→ **Aim of the exercise**
Respond with nothing but the number of lines in this data that include the word "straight".

※ ※ ※

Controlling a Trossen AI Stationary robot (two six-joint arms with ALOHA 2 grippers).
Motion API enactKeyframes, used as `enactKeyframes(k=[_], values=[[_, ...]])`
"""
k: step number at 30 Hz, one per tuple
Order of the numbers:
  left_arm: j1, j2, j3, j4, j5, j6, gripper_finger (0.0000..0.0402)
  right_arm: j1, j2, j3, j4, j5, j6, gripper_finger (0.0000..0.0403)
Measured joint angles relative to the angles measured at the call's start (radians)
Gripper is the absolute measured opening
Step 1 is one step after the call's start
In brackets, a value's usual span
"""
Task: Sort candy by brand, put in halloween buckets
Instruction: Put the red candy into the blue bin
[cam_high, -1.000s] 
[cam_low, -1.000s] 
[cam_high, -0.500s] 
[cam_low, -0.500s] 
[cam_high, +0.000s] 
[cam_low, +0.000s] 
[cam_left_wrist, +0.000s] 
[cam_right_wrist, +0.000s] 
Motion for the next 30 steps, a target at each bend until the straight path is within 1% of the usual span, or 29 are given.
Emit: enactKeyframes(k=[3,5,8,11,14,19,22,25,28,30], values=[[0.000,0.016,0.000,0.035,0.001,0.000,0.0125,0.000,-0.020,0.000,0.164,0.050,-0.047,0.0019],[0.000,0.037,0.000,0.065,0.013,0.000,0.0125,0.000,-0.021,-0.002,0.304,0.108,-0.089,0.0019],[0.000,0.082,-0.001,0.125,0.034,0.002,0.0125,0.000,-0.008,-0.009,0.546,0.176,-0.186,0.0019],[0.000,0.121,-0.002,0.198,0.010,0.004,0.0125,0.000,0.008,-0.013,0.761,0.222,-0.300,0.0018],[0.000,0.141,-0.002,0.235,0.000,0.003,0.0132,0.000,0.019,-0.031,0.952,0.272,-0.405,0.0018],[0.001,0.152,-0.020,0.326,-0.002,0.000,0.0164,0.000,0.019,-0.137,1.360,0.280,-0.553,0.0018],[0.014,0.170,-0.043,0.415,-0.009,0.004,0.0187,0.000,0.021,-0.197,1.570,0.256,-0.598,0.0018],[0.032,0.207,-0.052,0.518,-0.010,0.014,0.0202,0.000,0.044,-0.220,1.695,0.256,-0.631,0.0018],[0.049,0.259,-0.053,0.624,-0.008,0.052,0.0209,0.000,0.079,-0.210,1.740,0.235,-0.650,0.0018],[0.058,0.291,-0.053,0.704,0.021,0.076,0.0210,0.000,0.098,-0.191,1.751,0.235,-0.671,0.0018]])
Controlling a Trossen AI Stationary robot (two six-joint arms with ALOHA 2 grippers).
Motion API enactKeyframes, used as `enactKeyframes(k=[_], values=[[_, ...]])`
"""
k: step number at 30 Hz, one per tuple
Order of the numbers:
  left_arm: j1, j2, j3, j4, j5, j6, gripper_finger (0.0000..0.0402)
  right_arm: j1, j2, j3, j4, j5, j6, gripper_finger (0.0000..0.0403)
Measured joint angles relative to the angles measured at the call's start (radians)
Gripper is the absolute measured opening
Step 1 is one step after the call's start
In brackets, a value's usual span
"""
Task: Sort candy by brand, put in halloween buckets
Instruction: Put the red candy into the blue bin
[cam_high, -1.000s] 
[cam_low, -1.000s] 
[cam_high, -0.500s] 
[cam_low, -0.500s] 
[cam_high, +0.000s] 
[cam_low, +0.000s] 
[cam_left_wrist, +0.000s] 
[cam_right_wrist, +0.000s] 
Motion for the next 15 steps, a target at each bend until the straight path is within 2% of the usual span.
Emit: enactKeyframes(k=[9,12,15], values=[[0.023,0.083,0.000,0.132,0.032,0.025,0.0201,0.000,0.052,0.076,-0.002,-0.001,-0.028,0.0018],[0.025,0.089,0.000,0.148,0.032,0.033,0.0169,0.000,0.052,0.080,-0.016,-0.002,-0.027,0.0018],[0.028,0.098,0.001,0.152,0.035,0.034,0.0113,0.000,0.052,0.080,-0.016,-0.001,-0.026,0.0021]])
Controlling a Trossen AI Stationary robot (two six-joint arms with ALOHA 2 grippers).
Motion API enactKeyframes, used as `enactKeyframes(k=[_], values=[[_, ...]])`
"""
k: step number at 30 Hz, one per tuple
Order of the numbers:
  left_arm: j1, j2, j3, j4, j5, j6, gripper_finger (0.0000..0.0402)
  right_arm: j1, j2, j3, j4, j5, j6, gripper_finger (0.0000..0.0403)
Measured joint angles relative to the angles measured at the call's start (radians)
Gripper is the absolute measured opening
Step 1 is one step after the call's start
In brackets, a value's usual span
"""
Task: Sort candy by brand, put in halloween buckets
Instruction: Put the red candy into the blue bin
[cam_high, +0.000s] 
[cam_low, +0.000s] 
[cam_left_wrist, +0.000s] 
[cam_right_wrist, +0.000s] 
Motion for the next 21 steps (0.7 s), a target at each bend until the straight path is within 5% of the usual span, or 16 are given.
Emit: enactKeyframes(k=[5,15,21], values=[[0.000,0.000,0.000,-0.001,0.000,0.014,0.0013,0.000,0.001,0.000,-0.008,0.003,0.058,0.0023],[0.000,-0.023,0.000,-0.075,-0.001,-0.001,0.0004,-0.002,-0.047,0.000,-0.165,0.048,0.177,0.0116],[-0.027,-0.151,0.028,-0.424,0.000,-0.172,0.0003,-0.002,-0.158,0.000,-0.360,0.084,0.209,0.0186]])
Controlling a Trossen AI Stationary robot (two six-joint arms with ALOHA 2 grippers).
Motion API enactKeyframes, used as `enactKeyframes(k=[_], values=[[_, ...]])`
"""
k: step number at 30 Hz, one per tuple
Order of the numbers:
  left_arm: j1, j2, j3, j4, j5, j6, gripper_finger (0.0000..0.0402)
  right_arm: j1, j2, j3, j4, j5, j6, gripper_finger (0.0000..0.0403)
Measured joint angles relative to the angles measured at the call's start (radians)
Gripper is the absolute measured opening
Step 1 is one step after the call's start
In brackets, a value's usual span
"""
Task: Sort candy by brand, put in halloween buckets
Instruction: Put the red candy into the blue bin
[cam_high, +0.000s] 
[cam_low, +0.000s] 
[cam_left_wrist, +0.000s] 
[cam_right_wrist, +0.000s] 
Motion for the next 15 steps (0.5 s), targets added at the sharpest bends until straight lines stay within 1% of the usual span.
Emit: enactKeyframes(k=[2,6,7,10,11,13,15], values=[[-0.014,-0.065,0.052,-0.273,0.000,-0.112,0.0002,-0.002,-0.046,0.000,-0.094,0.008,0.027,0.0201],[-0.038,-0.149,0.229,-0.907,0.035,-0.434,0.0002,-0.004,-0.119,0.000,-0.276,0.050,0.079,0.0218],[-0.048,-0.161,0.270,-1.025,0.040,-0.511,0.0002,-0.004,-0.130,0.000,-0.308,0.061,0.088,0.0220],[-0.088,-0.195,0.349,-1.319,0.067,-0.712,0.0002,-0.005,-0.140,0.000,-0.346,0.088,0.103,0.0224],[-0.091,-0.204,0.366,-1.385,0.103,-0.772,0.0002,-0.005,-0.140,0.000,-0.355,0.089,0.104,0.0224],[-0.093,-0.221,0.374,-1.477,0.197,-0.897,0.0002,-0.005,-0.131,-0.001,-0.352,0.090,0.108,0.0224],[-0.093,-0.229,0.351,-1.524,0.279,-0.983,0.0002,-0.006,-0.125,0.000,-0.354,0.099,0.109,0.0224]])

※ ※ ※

→ **Completed exercise**
4